Activity: Give the count of lines in the records below that contain "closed", and say nothing more.

Saved data entries:

BEGIN

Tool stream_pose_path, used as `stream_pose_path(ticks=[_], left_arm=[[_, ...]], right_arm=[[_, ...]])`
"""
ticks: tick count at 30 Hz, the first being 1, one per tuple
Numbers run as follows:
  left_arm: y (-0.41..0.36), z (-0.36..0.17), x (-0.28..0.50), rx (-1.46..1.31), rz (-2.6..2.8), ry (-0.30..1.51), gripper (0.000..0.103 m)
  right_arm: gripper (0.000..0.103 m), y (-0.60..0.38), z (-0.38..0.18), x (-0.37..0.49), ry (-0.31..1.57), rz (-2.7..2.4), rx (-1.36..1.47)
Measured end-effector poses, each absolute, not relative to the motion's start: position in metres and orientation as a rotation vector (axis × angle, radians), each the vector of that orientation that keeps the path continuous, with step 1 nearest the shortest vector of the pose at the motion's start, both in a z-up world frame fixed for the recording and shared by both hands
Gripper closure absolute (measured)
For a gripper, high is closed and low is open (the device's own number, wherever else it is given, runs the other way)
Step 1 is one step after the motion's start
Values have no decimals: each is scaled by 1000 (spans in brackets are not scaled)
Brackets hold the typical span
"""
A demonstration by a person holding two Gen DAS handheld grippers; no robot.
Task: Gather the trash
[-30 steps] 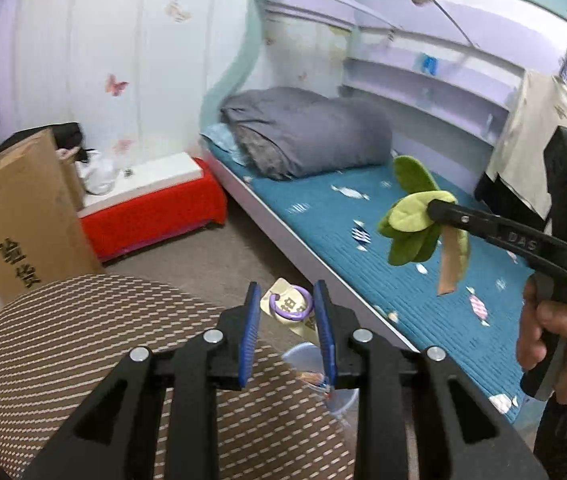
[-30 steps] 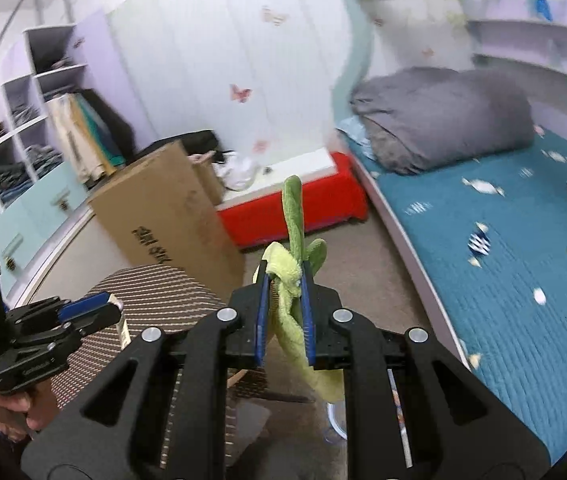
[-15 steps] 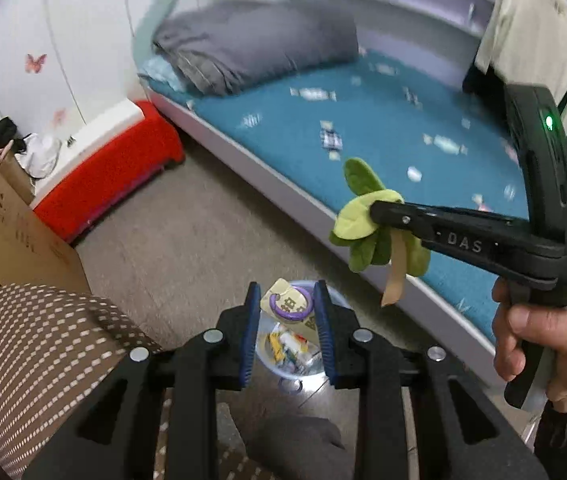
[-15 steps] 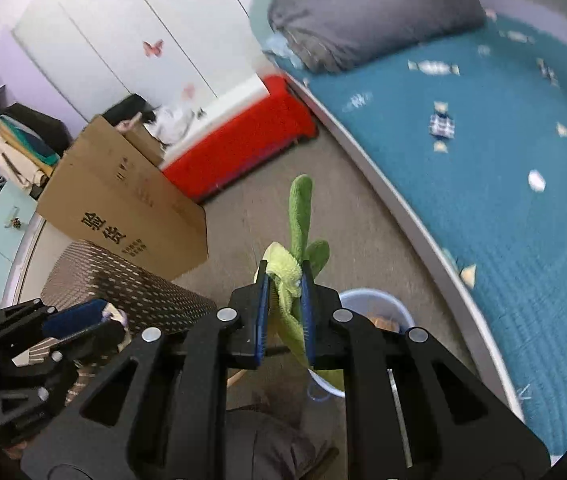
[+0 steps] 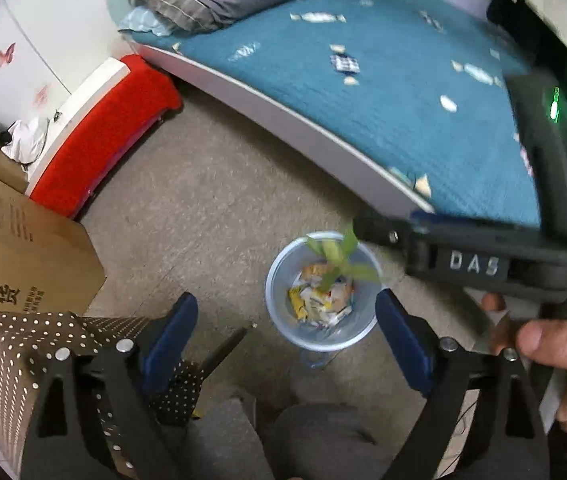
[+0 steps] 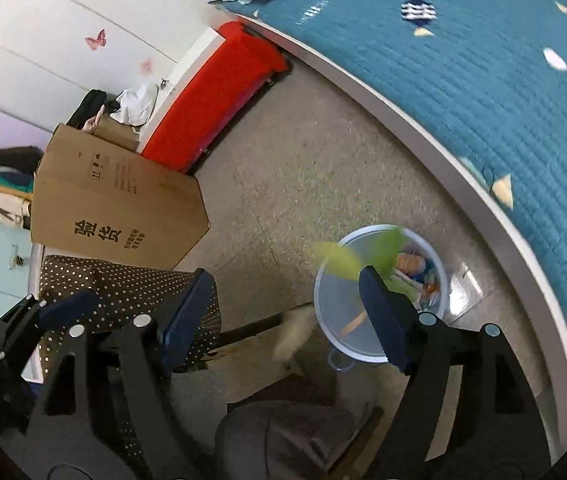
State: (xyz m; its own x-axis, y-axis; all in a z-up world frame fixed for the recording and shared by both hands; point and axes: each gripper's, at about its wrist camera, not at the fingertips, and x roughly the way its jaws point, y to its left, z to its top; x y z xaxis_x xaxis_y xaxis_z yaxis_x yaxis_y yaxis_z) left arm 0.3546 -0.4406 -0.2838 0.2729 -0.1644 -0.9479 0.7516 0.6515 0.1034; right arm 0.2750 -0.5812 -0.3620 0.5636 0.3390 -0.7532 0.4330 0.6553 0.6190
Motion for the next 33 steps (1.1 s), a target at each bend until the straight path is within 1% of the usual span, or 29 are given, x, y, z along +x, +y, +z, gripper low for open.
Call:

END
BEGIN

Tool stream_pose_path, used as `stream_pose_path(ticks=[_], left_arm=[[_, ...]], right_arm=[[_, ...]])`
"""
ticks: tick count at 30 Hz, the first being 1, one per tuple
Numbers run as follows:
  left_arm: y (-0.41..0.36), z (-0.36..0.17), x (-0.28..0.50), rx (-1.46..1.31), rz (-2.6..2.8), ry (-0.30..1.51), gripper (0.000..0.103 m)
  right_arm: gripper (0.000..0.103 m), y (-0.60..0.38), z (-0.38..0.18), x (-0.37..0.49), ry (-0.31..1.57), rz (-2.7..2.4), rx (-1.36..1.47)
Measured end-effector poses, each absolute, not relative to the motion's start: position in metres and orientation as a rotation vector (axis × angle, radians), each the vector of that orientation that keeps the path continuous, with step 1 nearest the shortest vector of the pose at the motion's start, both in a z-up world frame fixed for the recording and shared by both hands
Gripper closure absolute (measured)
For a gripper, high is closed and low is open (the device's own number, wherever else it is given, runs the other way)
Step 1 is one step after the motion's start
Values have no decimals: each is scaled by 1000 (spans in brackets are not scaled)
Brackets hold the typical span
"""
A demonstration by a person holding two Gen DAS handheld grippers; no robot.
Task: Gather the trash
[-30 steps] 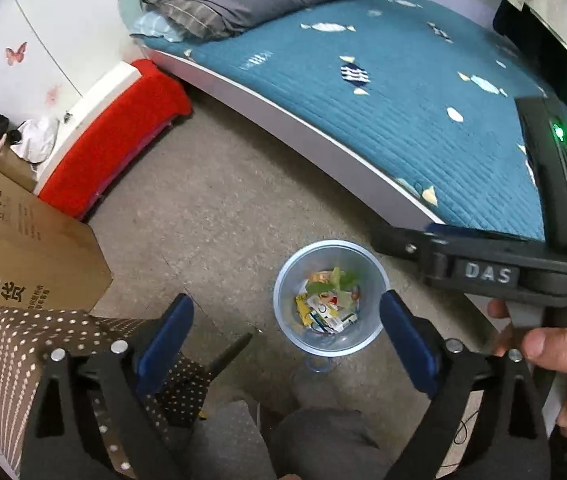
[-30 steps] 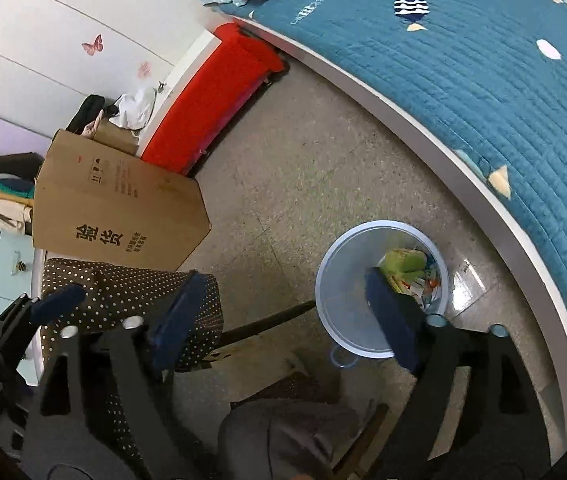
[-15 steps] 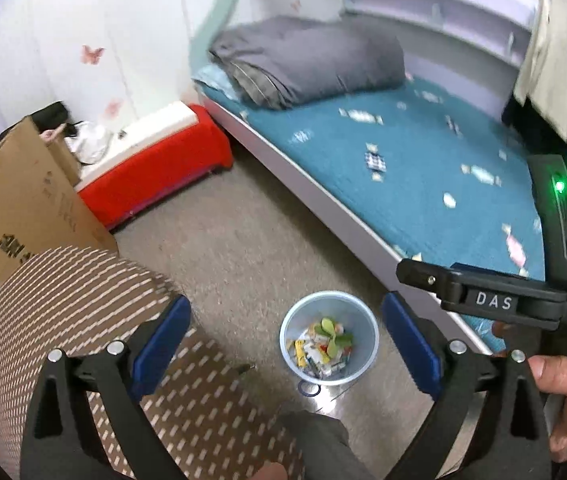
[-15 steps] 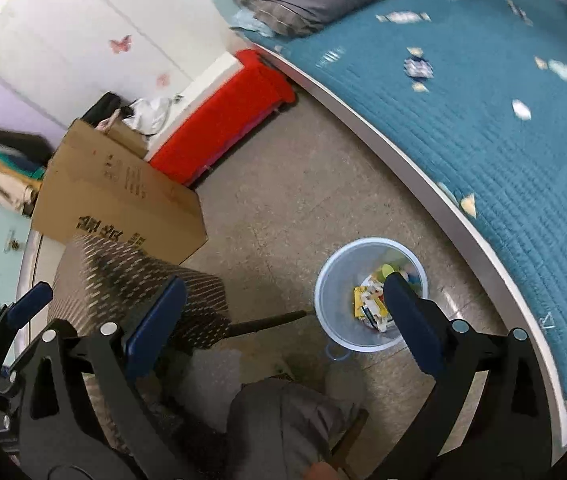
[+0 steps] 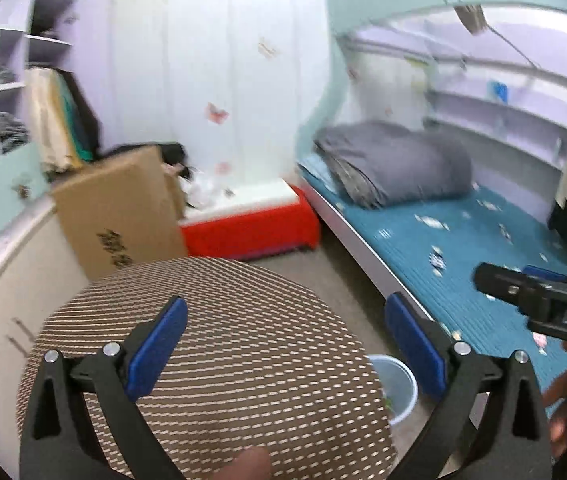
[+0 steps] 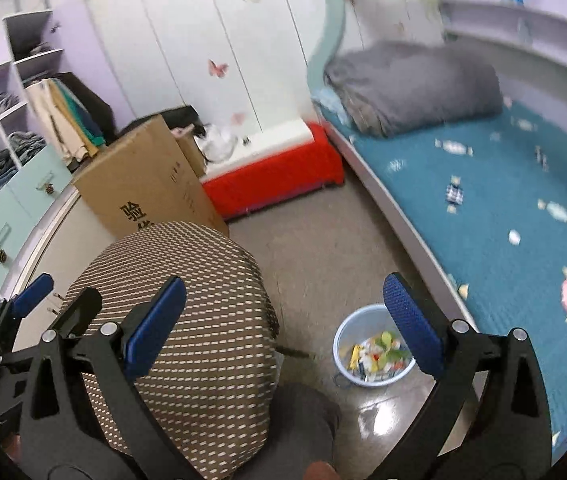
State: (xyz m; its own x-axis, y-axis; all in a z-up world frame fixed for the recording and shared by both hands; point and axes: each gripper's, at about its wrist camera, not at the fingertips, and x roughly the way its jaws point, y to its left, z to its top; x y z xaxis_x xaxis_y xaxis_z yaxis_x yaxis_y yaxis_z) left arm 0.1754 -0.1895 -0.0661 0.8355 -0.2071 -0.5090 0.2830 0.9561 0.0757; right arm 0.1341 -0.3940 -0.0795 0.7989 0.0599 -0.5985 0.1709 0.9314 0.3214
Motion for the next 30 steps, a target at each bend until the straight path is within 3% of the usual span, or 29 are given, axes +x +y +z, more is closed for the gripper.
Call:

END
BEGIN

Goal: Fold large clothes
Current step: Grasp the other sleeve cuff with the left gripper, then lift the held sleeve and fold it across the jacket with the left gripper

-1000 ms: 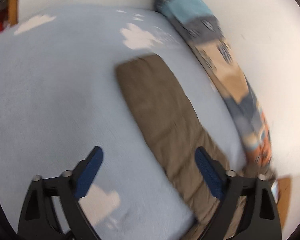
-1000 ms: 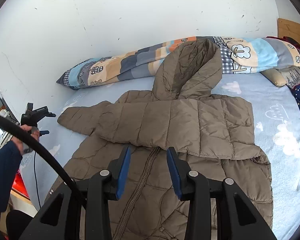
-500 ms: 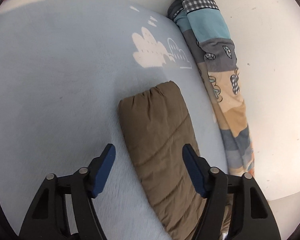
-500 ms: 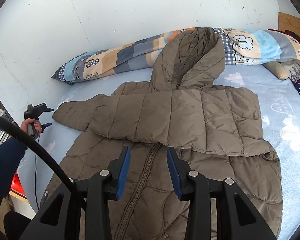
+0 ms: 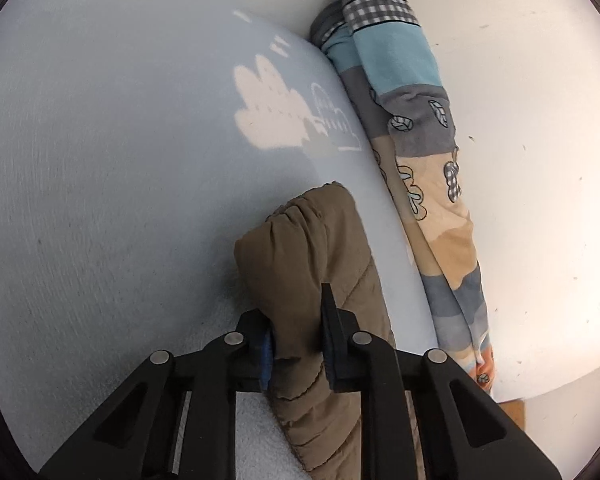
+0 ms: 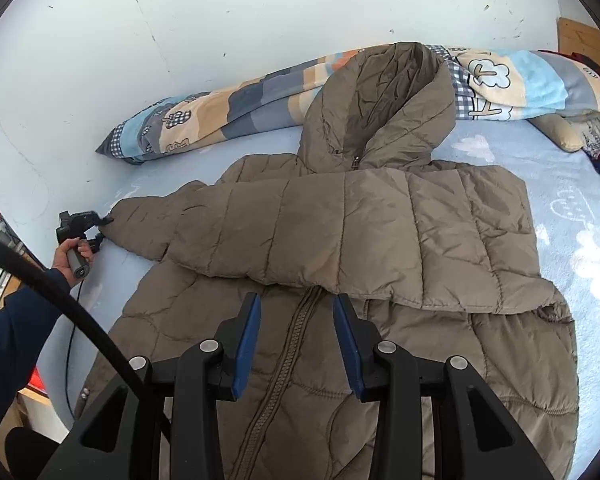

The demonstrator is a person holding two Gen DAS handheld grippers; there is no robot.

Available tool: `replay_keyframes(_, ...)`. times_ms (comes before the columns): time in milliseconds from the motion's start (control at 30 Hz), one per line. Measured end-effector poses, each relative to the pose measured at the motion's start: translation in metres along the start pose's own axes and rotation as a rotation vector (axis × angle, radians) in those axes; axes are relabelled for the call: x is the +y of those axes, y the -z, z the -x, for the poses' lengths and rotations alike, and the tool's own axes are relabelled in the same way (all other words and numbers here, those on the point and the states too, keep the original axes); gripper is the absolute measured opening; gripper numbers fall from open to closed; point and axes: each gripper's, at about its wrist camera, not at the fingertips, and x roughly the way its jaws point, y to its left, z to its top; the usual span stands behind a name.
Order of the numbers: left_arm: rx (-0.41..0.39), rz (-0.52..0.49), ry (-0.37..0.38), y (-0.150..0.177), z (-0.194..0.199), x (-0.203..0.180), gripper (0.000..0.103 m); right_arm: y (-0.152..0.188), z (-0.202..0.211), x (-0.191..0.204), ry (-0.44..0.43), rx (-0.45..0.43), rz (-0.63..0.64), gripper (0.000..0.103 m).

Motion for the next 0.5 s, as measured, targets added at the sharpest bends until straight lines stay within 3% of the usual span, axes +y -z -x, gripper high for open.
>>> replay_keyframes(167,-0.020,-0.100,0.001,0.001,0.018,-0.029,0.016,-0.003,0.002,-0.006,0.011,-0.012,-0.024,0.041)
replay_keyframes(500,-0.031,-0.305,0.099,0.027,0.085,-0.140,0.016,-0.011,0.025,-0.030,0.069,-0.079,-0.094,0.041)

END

Exercise solution: 4